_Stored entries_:
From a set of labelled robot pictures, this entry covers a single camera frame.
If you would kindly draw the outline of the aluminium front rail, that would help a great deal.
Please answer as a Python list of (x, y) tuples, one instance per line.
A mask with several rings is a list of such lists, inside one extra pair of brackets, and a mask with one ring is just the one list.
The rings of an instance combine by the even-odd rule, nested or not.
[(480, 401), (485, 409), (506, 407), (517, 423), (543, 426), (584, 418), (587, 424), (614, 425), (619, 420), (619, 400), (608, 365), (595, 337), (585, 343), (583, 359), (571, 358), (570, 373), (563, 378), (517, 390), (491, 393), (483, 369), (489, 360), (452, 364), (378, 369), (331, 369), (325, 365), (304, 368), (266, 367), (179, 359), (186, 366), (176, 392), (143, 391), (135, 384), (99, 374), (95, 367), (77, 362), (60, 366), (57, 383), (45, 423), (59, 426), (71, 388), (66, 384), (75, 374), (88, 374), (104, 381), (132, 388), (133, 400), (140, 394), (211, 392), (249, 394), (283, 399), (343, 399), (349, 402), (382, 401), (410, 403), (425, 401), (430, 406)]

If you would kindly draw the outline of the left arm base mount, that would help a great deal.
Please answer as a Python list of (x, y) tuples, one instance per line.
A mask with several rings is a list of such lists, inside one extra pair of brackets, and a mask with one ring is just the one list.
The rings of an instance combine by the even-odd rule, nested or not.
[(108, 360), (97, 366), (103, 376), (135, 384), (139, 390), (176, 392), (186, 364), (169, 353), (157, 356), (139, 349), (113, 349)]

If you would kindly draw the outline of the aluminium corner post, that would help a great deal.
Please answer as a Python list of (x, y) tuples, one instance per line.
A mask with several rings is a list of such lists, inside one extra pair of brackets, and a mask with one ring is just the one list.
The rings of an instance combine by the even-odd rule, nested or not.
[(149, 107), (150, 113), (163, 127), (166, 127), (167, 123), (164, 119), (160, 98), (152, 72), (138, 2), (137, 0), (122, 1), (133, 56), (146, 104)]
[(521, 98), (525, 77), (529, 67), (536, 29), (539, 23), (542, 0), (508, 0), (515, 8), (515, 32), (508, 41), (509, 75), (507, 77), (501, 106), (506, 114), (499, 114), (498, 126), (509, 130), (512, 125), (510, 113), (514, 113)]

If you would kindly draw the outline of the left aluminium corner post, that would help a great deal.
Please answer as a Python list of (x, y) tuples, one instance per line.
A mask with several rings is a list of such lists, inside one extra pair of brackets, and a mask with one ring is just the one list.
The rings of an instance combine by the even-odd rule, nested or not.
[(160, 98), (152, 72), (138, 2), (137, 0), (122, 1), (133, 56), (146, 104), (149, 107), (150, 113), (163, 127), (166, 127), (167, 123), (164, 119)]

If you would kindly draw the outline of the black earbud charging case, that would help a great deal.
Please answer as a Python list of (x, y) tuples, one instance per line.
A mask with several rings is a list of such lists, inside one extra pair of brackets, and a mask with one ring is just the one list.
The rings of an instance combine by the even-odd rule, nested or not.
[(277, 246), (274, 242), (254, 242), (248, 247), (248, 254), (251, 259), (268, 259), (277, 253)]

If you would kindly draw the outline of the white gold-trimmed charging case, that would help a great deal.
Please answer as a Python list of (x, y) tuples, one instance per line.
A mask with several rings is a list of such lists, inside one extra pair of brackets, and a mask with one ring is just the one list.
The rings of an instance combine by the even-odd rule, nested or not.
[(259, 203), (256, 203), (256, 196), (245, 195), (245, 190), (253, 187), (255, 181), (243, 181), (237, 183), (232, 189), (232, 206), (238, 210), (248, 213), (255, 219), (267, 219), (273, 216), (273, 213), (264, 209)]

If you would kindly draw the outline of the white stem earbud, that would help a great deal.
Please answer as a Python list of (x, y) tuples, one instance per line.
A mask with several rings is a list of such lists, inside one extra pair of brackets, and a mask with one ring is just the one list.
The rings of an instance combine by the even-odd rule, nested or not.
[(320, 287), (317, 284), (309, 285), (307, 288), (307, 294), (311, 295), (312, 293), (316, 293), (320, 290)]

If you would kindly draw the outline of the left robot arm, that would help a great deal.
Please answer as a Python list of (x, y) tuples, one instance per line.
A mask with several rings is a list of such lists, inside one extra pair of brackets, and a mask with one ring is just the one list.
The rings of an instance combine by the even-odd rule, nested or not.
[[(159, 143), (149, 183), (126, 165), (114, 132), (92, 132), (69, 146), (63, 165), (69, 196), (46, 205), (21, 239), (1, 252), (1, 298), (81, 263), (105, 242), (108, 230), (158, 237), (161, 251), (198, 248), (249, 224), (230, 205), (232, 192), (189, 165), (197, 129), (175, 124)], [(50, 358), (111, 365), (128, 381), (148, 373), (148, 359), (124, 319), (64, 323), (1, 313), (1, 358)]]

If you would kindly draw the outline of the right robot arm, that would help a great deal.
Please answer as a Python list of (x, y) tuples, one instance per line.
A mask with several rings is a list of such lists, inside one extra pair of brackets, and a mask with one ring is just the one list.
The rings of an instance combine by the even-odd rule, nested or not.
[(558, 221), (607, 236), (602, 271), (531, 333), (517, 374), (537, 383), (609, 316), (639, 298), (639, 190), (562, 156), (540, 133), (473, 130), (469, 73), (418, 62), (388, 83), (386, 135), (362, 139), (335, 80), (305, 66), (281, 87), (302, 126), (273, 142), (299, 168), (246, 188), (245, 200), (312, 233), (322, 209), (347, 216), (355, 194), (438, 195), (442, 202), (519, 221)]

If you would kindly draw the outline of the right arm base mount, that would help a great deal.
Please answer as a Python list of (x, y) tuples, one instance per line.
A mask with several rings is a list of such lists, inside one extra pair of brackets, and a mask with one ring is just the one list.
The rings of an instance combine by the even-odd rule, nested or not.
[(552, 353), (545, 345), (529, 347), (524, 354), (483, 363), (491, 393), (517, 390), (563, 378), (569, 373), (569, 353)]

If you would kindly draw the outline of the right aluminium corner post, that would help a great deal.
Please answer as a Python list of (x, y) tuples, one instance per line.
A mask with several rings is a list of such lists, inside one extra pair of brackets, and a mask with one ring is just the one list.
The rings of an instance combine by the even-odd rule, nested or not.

_Work task_: In the records above, some lines hold the word "left"; copy each such line.

_Solution to the exercise_:
If you would kindly draw the outline of the left arm base mount, that would help a great deal.
If you would kindly draw the outline of the left aluminium corner post, that would help a great deal.
If you would kindly draw the outline of the left robot arm, that would help a great deal.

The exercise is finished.